Work to be completed:
Once the line with "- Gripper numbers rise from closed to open" is found in the data, output it and each following line exactly, up to and including the line with "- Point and", and nothing before or after.

[Opening Available data section]

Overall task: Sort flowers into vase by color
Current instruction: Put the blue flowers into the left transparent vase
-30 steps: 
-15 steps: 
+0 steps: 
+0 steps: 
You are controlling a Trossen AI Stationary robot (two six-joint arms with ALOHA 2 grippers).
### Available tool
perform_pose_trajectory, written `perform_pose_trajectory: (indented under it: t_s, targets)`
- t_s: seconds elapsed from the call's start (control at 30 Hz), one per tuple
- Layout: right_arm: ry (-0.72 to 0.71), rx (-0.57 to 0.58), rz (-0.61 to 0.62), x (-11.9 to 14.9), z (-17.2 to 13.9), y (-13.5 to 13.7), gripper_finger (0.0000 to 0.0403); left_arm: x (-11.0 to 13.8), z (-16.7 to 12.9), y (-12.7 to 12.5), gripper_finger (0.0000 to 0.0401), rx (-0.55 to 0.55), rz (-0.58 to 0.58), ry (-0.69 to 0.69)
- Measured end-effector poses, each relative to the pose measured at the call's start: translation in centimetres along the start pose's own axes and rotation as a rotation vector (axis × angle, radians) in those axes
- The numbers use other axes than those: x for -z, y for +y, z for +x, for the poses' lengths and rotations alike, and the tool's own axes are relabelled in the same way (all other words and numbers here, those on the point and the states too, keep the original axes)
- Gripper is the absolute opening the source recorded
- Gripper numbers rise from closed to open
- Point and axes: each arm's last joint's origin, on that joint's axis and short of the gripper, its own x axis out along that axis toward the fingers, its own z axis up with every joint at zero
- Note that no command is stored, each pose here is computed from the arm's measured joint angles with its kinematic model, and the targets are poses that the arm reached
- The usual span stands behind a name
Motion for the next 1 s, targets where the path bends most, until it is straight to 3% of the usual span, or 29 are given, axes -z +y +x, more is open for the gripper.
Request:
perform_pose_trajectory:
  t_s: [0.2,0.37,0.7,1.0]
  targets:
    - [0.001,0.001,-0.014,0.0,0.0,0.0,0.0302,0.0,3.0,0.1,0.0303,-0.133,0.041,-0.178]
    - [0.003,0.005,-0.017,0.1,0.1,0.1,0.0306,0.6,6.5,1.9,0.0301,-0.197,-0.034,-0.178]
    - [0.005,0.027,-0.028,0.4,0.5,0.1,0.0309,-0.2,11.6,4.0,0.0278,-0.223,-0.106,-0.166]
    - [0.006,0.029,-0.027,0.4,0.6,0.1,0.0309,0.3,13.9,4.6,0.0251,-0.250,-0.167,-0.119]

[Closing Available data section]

Answer to this task:
- Gripper numbers rise from closed to open
- Point and axes: each arm's last joint's origin, on that joint's axis and short of the gripper, its own x axis out along that axis toward the fingers, its own z axis up with every joint at zero

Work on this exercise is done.